TO DO:
Without changing a thing, reproduce the entire listing and leave out its pictures.

TASK INPUTS:
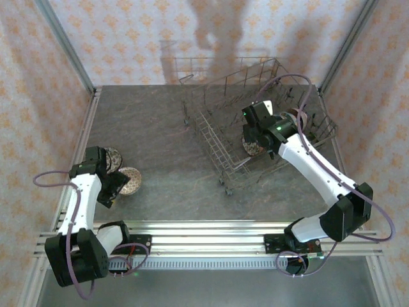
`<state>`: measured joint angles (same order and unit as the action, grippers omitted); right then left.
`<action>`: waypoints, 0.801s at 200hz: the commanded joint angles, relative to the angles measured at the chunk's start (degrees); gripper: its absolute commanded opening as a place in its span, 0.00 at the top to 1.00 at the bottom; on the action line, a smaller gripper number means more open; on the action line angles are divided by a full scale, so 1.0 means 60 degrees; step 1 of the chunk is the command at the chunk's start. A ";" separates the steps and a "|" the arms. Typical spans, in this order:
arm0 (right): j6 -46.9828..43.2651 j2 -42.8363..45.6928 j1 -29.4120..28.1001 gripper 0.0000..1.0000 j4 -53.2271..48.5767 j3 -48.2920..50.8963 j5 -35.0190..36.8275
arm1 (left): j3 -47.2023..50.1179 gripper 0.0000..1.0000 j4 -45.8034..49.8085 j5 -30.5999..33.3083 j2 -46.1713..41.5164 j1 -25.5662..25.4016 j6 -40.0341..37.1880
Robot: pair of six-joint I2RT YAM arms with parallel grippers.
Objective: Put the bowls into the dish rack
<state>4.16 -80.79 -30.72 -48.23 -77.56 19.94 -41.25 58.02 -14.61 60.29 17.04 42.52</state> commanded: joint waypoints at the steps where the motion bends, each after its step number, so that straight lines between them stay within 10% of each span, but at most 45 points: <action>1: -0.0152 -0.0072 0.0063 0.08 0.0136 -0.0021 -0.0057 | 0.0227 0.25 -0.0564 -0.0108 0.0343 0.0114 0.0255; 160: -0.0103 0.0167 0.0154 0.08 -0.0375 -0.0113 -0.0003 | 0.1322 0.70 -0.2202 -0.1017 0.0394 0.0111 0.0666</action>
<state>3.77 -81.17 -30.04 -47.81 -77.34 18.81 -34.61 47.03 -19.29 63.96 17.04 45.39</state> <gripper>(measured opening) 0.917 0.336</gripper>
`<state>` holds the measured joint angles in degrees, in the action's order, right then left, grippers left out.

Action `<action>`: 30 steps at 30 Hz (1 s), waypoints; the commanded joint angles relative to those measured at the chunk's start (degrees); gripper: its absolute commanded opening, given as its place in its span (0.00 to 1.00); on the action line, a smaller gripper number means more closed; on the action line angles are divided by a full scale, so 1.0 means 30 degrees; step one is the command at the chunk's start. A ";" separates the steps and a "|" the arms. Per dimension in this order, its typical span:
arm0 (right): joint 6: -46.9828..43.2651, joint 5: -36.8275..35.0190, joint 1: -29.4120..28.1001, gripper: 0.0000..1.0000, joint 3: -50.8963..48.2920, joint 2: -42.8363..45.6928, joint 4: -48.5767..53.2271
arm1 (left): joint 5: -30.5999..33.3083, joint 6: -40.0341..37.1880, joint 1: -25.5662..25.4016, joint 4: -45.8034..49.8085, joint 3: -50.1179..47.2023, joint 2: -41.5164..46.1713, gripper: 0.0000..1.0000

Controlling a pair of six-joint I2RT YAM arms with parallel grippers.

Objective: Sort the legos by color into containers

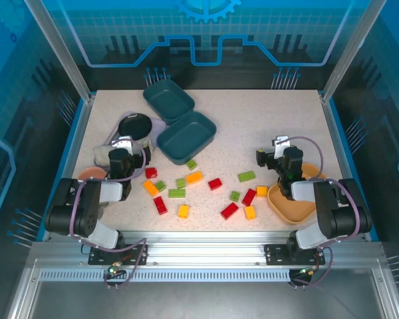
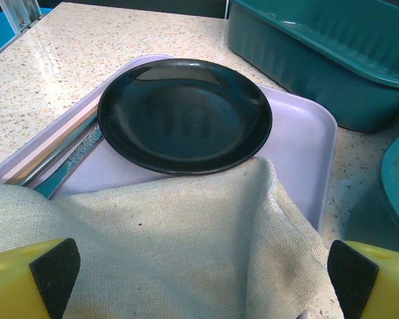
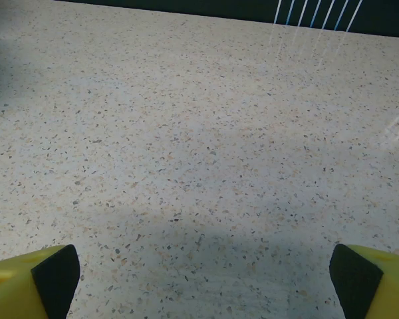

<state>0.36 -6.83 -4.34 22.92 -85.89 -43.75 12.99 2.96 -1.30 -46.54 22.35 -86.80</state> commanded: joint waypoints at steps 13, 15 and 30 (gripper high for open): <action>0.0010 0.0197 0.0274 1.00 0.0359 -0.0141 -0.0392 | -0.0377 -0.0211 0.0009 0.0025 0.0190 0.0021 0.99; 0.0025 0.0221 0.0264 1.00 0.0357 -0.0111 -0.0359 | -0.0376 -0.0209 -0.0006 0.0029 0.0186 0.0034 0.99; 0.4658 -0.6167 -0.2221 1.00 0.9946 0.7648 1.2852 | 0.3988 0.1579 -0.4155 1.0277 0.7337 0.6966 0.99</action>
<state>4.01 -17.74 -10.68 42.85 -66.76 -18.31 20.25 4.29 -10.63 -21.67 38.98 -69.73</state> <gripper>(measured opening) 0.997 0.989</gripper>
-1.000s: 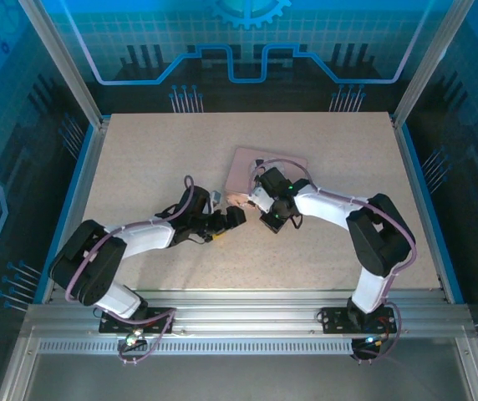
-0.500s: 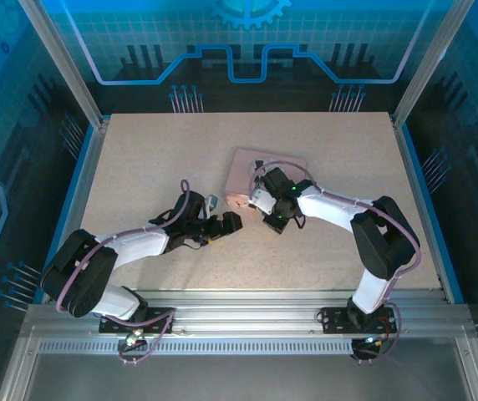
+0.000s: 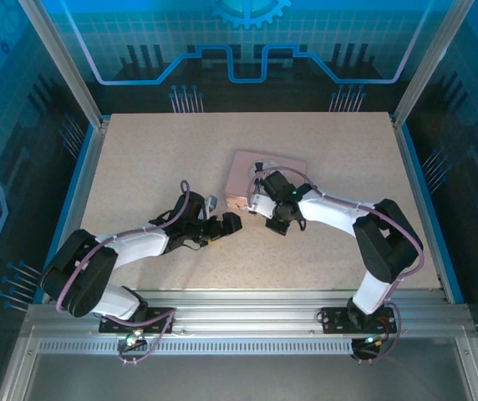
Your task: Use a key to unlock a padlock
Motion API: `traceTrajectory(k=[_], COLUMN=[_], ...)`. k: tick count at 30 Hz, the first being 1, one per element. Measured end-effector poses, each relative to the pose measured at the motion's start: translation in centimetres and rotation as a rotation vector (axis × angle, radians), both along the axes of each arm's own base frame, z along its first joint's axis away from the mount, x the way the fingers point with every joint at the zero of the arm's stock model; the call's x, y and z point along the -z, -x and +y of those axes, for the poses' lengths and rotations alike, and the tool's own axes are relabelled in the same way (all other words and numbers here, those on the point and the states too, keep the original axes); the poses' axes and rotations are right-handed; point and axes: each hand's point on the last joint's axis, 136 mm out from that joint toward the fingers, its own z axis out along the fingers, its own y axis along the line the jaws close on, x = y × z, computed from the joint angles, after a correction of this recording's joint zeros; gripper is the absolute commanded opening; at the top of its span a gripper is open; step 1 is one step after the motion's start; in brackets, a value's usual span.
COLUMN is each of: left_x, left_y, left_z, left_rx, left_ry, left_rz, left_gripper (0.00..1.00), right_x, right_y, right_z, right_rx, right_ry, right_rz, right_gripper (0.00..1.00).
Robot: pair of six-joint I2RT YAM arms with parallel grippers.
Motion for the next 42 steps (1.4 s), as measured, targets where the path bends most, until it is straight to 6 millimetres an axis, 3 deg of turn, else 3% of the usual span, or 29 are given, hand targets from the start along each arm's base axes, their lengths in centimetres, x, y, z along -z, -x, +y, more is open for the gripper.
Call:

WRITTEN SOLUTION:
`<state>`: measured joint angles (same order and unit as the action, grippers omitted); right then left.
`<action>`: waypoints, 0.801s at 200hz: the commanded joint angles, relative to the angles measured at the chunk's start (degrees); gripper: its absolute commanded opening as a place in its span, 0.00 at the top to 1.00 at the bottom; on the action line, a smaller gripper number means more open; on the action line angles are divided by a full scale, so 1.0 means 60 degrees; step 1 of the chunk is the command at the chunk's start. A ";" separates the steps and a "|" the arms. Typical spans, in this order:
arm0 (right): j6 -46.9828..43.2651 j2 -42.8363..45.6928 j1 -29.4120..28.1001 gripper 0.0000..1.0000 j4 -53.2271..48.5767 j3 -48.2920..50.8963 j5 -35.0190..36.8275
arm1 (left): j3 -47.2023..50.1179 gripper 0.0000..1.0000 j4 -45.8034..49.8085 j5 -30.5999..33.3083 j2 -46.1713..41.5164 j1 -25.5662..25.4016 j6 -40.0341..37.1880
Robot: pair of six-joint I2RT YAM arms with parallel grippers.
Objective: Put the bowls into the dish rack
<state>4.16 -80.79 -30.72 -48.23 -77.56 19.94 -41.25 58.02 -14.61 60.29 17.04 42.52</state> commanded: joint waypoints at the steps where the motion bends, each after its step number, so that straight lines between them stay within 10% of each span, but at most 45 points: <action>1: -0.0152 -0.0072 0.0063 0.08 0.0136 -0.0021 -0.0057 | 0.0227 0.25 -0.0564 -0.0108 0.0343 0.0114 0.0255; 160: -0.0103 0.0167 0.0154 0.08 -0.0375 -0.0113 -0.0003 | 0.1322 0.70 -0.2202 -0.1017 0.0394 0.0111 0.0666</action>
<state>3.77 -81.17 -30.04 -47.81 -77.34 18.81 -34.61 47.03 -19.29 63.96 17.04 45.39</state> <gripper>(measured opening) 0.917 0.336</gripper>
`<state>` holds the measured joint angles in degrees, in the action's order, right then left, grippers left out.

Action `<action>`: 30 steps at 30 Hz (1 s), waypoints; the commanded joint angles relative to those measured at the chunk's start (degrees); gripper: its absolute commanded opening, given as its place in its span (0.00 to 1.00); on the action line, a smaller gripper number means more closed; on the action line angles are divided by a full scale, so 1.0 means 30 degrees; step one is the command at the chunk's start. A ";" separates the steps and a "|" the arms. Per dimension in this order, its typical span:
arm0 (right): joint 6: -46.9828..43.2651, joint 5: -36.8275..35.0190, joint 1: -29.4120..28.1001, gripper: 0.0000..1.0000, joint 3: -50.8963..48.2920, joint 2: -42.8363..45.6928, joint 4: -48.5767..53.2271
arm1 (left): joint 5: -30.5999..33.3083, joint 6: -40.0341..37.1880, joint 1: -25.5662..25.4016, joint 4: -45.8034..49.8085, joint 3: -50.1179..47.2023, joint 2: -41.5164..46.1713, gripper: 0.0000..1.0000

Controlling a pair of six-joint I2RT YAM arms with parallel grippers.

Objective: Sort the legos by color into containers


<state>0.36 -6.83 -4.34 22.92 -85.89 -43.75 12.99 2.96 -1.30 -46.54 22.35 -86.80</state> commanded: joint waypoints at steps 13, 15 and 30 (gripper high for open): <action>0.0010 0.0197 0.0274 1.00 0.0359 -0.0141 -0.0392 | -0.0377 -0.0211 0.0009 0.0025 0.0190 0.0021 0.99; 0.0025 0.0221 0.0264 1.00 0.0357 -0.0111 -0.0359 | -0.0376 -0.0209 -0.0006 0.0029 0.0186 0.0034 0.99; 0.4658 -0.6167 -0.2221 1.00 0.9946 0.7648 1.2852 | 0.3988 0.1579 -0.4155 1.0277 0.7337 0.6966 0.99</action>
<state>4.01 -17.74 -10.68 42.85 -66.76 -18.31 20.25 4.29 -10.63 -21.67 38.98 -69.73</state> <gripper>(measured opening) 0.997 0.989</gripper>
-1.000s: 
-0.500s: 
+0.000s: 
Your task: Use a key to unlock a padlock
Motion API: `traceTrajectory(k=[_], COLUMN=[_], ...)`. k: tick count at 30 Hz, the first being 1, one per element. Measured end-effector poses, each relative to the pose measured at the motion's start: translation in centimetres and rotation as a rotation vector (axis × angle, radians), both along the axes of each arm's own base frame, z along its first joint's axis away from the mount, x the way the fingers point with every joint at the zero of the arm's stock model; the call's x, y and z point along the -z, -x and +y of those axes, for the poses' lengths and rotations alike, and the tool's own axes are relabelled in the same way (all other words and numbers here, those on the point and the states too, keep the original axes); the poses' axes and rotations are right-handed; point and axes: each hand's point on the last joint's axis, 136 mm out from that joint toward the fingers, its own z axis out along the fingers, its own y axis along the line the jaws close on, x = y × z, computed from the joint angles, after a correction of this recording's joint zeros; gripper is the absolute commanded opening; at the top of its span a gripper is open; step 1 is one step after the motion's start; in brackets, a value's usual span.
COLUMN is each of: left_x, left_y, left_z, left_rx, left_ry, left_rz, left_gripper (0.00..1.00), right_x, right_y, right_z, right_rx, right_ry, right_rz, right_gripper (0.00..1.00).
Robot: pair of six-joint I2RT YAM arms with parallel grippers.
Motion for the next 42 steps (1.4 s), as measured, targets where the path bends most, until it is straight to 6 millimetres an axis, 3 deg of turn, else 3% of the usual span, or 29 are given, hand targets from the start along each arm's base axes, their lengths in centimetres, x, y, z along -z, -x, +y, more is open for the gripper.
Call:

No part of the answer remains open.